Pan Rafał sam relacjonuje jak się sprawy miały i pisze:
…zgłosili się do mnie przedstawiciele onetu i zaproponowali udział w swoim nowym projekcie. Rzecz wyglądała obiecująco. Kusiła możliwość pisania komentarzy na bieżąco, w dowolnej ilości i na dowolne tematy, zaproponowany sposób współpracy – własnoręczne publikowanie tekstów, na zasadzie podobnej do salonu24, oraz sposób wynagradzania, zależny tylko od licznika wejść.
Hejka! Czy to nie standardowe usprawiedliwienie znane od lat?
Dalej obszerne usprawiedliwienie. (http://ziemkiewicz.dorzeczy.pl/id,4445)

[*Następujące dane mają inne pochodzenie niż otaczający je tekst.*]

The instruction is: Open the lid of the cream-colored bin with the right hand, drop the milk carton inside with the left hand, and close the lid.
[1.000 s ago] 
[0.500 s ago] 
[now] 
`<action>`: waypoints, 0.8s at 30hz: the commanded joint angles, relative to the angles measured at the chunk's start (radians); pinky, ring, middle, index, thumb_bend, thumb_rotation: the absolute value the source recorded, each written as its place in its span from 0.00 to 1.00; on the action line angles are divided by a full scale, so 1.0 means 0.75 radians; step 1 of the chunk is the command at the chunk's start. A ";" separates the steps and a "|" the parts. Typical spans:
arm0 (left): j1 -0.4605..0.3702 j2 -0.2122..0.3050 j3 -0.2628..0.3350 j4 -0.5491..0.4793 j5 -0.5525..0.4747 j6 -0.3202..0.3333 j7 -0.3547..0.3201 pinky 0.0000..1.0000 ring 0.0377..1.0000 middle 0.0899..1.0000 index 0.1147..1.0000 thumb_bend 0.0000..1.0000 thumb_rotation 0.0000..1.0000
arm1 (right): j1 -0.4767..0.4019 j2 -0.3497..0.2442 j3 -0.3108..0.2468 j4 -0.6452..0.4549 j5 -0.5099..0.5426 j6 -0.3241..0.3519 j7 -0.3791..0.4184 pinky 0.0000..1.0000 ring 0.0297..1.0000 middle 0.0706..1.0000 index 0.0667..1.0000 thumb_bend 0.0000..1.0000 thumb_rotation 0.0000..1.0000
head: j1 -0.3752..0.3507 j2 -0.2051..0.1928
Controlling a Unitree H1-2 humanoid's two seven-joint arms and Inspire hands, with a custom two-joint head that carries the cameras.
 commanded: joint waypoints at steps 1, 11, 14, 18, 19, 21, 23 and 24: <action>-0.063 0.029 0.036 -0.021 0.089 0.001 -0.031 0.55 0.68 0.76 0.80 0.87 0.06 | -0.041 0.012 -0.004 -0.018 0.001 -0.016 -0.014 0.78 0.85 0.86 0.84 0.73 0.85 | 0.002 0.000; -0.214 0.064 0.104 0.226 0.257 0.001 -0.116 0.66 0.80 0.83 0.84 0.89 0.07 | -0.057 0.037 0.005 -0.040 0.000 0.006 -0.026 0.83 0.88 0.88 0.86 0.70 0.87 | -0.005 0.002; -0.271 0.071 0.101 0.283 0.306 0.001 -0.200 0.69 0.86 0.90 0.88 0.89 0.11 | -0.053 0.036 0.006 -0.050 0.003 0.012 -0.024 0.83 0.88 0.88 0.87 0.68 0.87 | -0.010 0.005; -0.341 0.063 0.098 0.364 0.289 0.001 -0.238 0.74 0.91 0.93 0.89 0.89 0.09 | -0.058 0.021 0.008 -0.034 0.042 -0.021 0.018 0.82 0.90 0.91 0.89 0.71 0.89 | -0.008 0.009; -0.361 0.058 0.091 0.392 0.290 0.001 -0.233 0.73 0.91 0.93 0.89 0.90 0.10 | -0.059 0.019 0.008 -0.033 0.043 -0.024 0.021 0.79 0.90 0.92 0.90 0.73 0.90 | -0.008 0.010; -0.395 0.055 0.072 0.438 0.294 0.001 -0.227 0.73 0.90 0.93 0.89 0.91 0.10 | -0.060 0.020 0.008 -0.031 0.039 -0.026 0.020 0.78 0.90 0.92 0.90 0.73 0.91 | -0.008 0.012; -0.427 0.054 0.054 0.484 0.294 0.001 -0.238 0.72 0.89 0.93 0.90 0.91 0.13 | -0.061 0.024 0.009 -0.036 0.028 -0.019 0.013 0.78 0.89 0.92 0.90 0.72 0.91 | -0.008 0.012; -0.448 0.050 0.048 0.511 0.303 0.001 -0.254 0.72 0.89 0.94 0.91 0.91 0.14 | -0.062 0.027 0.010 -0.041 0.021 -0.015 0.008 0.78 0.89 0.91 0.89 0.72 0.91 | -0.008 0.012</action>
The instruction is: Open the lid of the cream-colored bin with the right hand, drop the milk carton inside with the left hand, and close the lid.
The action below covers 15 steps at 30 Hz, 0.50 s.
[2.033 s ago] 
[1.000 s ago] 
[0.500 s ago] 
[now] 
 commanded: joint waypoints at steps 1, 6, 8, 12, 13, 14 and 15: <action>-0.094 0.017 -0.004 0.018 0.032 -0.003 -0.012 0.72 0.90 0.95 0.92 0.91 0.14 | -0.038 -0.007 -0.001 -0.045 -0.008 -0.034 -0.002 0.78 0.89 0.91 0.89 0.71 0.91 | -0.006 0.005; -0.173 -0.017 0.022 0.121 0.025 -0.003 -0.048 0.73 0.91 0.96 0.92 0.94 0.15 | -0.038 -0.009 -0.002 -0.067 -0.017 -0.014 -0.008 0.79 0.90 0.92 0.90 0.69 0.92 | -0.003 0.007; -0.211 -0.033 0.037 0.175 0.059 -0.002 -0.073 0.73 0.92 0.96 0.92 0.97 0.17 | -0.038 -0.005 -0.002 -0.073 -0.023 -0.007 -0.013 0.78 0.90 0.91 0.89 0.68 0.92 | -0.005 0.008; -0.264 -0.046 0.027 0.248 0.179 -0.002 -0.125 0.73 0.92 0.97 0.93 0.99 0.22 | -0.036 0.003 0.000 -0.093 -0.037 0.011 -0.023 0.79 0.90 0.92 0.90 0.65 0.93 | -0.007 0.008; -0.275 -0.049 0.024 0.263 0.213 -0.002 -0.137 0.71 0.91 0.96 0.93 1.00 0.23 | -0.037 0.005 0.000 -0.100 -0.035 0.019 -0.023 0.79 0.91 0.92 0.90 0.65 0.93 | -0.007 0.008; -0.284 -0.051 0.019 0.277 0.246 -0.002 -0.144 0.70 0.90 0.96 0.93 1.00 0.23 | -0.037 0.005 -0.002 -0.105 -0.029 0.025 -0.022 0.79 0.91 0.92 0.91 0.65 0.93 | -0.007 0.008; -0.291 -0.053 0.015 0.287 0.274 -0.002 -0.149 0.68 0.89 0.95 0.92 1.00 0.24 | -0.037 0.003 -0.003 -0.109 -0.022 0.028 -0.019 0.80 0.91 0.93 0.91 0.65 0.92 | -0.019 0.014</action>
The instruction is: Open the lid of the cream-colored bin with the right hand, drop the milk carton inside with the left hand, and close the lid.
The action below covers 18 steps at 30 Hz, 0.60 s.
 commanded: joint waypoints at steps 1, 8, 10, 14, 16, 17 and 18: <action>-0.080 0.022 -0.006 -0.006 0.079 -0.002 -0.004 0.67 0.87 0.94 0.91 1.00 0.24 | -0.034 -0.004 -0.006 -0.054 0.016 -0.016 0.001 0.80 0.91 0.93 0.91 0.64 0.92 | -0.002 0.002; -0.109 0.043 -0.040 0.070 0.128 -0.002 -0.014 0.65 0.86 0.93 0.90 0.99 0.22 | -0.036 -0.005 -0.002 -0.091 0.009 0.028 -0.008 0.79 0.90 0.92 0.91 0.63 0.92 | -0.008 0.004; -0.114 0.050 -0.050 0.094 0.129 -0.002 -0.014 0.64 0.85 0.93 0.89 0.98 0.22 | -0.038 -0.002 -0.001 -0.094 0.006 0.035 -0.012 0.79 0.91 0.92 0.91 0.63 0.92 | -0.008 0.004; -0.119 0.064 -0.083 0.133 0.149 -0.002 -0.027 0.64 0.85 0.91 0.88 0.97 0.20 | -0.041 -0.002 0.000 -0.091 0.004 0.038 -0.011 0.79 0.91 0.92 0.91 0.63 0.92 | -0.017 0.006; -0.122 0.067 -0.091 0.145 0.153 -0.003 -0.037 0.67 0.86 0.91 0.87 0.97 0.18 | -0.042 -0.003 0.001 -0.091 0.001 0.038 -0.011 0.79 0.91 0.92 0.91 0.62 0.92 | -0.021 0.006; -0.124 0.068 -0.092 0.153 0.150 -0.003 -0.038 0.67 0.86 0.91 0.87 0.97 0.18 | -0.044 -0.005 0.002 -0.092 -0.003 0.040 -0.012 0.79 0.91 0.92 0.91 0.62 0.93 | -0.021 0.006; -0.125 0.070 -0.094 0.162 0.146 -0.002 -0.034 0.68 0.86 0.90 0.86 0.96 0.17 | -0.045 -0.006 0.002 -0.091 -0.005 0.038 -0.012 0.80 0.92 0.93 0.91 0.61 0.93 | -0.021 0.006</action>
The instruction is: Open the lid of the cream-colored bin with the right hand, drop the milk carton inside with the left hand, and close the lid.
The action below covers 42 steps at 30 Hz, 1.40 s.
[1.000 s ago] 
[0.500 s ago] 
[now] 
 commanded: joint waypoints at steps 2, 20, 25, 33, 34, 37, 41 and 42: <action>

Pan Rafał przytacza także znamienny cytat:
” Ale „czego nie wiemy, tego nie wiemy”, jak pisał Bułhakow. ” Co racja, to racja.
Historię o nieudanym pożyciu z Onetem ( nie chcę użyć dwuznacznego określenia onetyzacja) pokrywa się rzekomą zemstą za obronę rzekomego gwałciciela,wobec którego lipny zarzut o gwałt upadł w postępowaniu przygotowawczym.
Profesor Kieżun nie miał okazji przejść legalnego procesu lustracji. Nie było nawet postępowania przygotowowaczego tylko ogłoszono na niego wyrok i zrobiły to osobniki nieuprawnione które naduzyły swego uprzywilejowanego dostepu do fałszywek i pseudo dokumentów. Mógł być ogłaszany przestępcą – bezkarnie, iście po orwellowsku. Zaszczuty i zniesławiony.
Dziennikarze w Polsce, grupa zawodowa która przyczynila się znakomicie do blokady lustracji (mimo listy Wildsteina), zachowują się jak pociagi pod specjalnym nadzorem. Mam tłumaczyć co przez to rozumiem?OK.
Zasuwają po wytyczonach torach skręcając tam dokąd im przestawią zwrotnicę. Od czasu do czasu wyją, jak im obniżają ciśnienie (w łepetynach). Od czasu do czasu kierowani na bocznicę.
PS A dlaczego wyrzucono z TV Republika Wildsteina Seniora ? W ramach wolności słowa. A kto zasiada w radzie Nadzorczej i pozwolił wyrzucić kolegę? To przysługa czy świństwo?